Джеймс слегка улыбается, и в его глазах мелькает огонек, который заставляет меня думать, что это искренне.
— Итак, что ты любишь делать, когда остаешься один?
— Слушаю музыку, пишу, читаю, зависаю на Netflix, — говорю первое, что приходит в голову.
— Какие книги тебе нравятся?
Супер. Похоже, у нас настоящий нормальный диалог. Не просто обмен инсинуациями и оскорблениями.
— Разное. Все подряд. У меня есть мои любимые авторы — Андреа Мур, Джей Ди Симмонс, Пол Маклин, но мне также нравится читать неизвестных авторов.
— Тебе нравится Джей Ди Симмонс?
— О да, конечно. Я прочитал все его книги. Должен сказать, когда я отдавал тебе договор с ним, у меня было немного времени. Может быть, я столкнусь с ним однажды, когда он придет в издательство, — не то чтобы я знал, кто он такой. Я слежу в интернете за всеми своими любимыми авторами, но, если у Джей Ди Симмонса и есть какие-либо аккаунты в социальных сетях, я еще не смог их найти. Думаю, они ему не нужны. Самореклама не нужна, когда одного имени достаточно, чтобы попасть в списки бестселлеров.
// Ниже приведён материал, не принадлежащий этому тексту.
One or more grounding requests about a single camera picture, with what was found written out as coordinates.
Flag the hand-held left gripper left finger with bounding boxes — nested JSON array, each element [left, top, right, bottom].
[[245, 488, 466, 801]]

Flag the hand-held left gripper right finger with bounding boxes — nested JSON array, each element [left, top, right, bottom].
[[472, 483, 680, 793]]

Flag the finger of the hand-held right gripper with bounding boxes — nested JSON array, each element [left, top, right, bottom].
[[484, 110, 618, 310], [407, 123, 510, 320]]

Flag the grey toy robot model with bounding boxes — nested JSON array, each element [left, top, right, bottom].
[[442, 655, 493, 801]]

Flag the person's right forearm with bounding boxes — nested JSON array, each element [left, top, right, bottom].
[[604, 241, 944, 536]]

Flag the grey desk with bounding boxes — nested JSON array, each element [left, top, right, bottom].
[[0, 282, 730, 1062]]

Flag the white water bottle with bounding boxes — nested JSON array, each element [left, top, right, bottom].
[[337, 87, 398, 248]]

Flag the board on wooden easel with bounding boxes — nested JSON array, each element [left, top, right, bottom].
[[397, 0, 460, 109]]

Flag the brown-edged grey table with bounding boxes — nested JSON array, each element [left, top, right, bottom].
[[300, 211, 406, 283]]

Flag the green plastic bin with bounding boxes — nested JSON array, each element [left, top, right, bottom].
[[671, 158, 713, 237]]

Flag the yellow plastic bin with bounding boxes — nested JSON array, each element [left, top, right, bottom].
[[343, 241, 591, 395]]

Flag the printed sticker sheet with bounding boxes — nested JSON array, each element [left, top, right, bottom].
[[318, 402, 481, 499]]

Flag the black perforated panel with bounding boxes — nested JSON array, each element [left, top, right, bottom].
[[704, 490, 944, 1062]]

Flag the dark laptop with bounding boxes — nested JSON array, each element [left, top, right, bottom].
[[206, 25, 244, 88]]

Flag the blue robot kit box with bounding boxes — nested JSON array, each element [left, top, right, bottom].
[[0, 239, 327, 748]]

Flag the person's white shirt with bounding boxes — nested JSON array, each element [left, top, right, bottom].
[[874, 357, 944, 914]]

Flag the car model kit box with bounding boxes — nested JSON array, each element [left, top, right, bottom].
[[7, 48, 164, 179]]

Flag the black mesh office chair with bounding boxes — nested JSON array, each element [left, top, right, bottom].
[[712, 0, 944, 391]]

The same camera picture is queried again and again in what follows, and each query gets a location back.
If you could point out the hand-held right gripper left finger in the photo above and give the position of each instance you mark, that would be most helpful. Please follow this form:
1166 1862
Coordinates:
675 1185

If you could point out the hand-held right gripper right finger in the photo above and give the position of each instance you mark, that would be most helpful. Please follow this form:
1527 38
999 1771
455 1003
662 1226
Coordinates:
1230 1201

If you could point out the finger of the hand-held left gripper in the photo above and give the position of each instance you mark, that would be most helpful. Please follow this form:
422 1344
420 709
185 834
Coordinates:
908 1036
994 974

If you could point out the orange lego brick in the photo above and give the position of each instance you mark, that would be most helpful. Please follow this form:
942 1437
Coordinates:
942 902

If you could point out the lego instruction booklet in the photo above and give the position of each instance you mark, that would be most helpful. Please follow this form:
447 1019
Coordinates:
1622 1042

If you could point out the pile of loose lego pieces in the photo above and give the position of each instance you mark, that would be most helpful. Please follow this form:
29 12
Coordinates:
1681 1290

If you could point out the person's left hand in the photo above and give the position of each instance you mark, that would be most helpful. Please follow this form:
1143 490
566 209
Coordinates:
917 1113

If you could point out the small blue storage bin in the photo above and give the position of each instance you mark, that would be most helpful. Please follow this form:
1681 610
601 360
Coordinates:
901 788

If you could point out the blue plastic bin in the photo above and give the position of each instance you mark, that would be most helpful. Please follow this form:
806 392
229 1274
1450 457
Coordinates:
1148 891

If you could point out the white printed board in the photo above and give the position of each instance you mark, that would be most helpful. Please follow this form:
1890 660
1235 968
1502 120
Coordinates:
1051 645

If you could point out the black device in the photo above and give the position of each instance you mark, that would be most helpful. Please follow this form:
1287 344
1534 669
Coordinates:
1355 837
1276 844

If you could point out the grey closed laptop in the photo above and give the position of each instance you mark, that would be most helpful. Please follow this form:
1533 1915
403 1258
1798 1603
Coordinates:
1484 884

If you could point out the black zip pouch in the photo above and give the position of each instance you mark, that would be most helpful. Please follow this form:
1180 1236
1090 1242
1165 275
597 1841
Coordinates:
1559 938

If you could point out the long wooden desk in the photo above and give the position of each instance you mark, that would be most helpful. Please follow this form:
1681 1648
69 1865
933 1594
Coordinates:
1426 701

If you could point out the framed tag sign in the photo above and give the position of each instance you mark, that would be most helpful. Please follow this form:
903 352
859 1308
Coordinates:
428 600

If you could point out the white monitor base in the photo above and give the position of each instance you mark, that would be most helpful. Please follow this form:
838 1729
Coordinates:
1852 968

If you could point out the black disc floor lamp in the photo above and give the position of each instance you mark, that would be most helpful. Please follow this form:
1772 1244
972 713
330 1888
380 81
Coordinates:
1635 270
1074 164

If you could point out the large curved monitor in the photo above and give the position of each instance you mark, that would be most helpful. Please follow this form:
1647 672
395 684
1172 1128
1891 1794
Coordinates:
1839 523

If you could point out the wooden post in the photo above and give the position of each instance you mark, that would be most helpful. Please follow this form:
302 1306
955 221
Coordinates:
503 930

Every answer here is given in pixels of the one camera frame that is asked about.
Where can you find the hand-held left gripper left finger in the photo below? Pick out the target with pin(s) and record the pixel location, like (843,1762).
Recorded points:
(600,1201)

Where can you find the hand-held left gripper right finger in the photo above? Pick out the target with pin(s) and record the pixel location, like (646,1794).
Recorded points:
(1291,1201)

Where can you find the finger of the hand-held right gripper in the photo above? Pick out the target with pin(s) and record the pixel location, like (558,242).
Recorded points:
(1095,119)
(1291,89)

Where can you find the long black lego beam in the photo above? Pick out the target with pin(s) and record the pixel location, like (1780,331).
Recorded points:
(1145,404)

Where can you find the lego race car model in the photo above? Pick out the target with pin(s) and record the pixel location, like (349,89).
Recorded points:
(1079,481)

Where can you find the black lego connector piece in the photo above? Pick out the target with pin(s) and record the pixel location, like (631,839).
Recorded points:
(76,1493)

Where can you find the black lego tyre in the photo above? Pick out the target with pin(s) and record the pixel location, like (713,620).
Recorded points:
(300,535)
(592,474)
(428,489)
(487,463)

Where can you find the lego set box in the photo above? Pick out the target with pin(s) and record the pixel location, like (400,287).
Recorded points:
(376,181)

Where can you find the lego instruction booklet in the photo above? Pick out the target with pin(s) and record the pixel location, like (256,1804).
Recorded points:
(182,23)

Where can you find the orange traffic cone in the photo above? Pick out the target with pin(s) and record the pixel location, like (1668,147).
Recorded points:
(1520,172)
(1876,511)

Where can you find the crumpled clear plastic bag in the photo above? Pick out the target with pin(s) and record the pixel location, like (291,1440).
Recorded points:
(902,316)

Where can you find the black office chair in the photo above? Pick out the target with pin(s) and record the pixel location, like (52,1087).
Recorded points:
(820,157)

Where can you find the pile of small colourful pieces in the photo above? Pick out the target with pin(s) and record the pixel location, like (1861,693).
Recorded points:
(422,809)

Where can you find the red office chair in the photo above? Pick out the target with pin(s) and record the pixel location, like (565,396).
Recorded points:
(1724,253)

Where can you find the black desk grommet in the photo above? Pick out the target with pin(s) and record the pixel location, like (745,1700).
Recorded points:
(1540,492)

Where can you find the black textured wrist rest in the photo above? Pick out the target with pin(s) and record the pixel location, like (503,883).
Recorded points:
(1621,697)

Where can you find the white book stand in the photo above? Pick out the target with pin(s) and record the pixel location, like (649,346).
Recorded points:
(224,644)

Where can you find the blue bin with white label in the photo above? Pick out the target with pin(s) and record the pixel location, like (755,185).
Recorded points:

— Он никогда не приходит в издательство, — говорит Джеймс, заставляя меня сдуться от разочарования.
— Но, полагаю, вы с ним встречались?
— Да, — самодовольная улыбка кривит его губы, и я подозреваю, что он пытается заставить меня ревновать.
У него это получается.
— Ну, если тебе когда-нибудь на следующей встрече понадобится помощник, может, ты мне свистнешь, — черт, от одной мысли об этом у меня кружится голова. Мои любимые писатели для меня как члены королевской семьи. Рок-звезды. Хотя я знаю, что это вряд ли произойдет, мысль о встрече с одним из моих кумиров была одной из многих движущих сил моего заявления в «Холден-Хаус».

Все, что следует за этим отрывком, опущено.